In the entries below, count the lines that include the word "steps" and reply with the number alone.

Saved entries
——————
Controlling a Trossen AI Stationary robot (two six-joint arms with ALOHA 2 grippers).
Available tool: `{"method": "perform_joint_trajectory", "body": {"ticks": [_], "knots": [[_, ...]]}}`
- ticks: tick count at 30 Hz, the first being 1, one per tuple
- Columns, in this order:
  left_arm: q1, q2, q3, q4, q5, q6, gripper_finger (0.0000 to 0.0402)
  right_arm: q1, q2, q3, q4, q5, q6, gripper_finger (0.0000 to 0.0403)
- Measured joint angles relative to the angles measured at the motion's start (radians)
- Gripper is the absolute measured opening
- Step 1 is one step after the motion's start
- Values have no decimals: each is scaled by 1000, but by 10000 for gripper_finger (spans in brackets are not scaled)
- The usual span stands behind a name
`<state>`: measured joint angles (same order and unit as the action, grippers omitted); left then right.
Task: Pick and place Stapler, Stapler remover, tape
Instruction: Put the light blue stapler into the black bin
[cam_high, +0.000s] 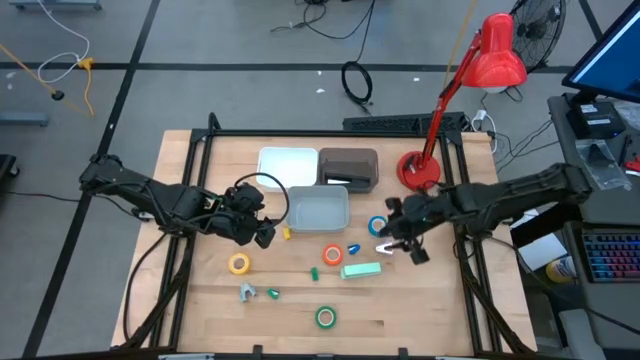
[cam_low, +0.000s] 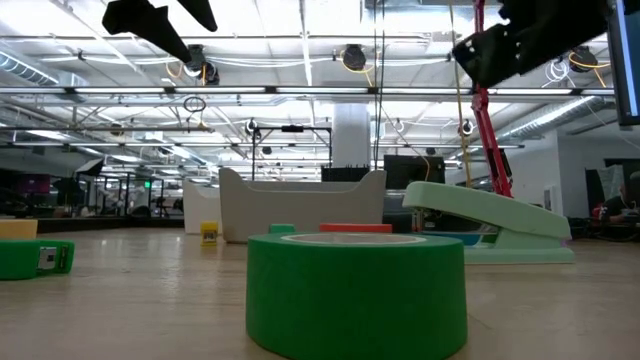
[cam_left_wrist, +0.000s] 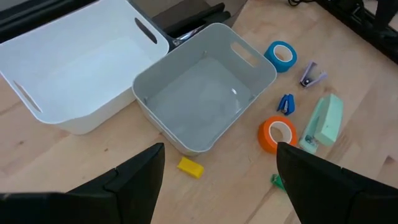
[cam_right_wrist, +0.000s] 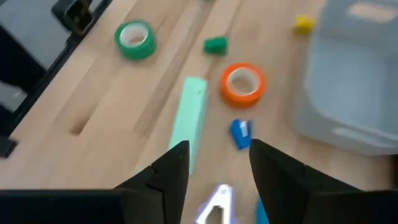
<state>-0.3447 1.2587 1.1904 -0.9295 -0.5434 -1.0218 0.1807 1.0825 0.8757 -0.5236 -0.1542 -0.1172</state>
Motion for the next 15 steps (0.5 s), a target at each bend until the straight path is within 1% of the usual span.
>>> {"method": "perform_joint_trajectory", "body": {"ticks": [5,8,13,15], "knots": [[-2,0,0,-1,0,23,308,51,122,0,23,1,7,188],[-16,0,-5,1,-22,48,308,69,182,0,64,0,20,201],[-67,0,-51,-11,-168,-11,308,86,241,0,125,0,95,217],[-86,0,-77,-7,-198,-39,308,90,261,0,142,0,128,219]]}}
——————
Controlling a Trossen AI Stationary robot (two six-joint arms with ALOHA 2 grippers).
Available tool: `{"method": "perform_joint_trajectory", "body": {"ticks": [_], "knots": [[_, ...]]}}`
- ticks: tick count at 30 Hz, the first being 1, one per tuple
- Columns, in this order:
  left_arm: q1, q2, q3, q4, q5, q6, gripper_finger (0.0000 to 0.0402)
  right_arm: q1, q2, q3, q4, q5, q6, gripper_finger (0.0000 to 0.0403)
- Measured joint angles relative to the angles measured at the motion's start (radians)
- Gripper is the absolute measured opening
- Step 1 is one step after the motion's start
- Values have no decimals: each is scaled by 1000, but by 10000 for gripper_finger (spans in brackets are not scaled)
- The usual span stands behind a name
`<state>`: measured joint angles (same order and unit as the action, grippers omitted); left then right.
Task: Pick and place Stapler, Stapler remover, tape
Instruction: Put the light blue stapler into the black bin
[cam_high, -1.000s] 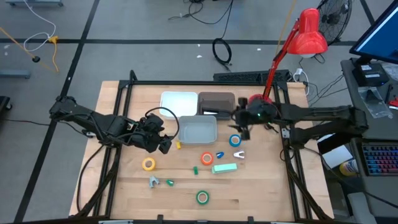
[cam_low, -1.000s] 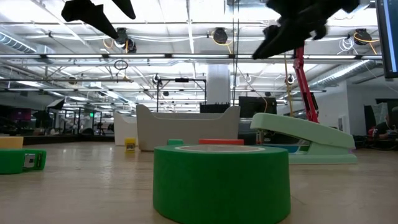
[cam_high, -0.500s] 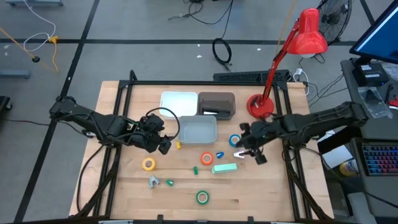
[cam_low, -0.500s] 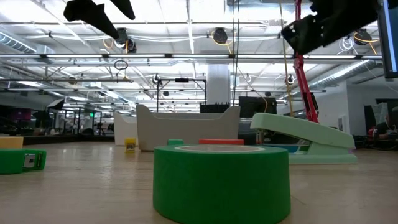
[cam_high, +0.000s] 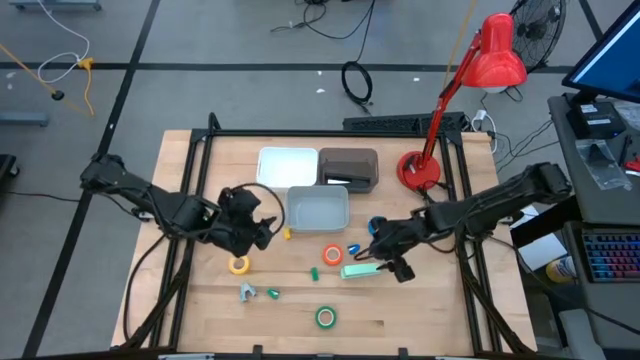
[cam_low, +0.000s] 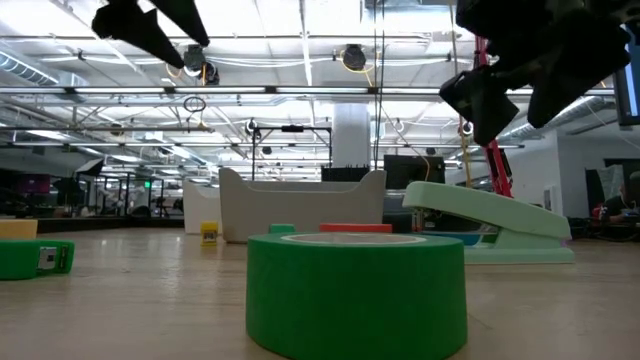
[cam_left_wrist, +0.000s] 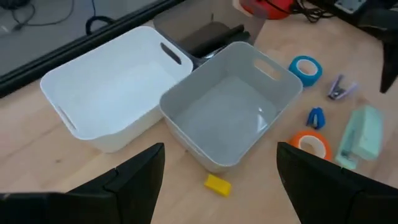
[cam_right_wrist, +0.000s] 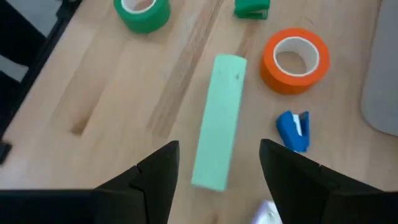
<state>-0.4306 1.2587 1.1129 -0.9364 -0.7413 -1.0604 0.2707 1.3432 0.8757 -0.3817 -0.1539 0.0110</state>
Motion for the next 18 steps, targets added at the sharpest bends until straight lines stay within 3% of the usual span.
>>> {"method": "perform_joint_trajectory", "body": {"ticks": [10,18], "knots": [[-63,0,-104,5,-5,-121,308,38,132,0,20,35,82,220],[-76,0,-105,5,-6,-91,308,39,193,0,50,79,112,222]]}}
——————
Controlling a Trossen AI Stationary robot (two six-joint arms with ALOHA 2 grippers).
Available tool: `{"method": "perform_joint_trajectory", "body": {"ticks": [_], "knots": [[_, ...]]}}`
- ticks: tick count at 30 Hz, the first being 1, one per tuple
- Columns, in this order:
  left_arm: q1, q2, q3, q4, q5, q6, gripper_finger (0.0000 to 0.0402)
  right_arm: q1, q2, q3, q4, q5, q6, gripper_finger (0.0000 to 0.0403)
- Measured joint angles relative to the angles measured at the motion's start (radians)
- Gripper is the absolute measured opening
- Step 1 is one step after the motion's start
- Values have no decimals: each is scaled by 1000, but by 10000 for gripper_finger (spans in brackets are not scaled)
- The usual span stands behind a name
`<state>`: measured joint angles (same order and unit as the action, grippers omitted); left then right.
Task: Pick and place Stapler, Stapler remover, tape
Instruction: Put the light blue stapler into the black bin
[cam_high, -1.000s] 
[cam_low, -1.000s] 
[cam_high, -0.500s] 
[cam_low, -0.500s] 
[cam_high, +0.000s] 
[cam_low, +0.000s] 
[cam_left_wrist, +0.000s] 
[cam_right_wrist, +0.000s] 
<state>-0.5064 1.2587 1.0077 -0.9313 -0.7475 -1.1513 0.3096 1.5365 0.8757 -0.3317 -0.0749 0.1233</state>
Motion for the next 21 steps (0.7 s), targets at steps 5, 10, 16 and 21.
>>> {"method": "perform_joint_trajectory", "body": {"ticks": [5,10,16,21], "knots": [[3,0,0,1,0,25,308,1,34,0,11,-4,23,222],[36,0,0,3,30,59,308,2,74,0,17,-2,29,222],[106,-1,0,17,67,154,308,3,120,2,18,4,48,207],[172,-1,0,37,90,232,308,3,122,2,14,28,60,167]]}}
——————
— EXERCISE ANSWER —
3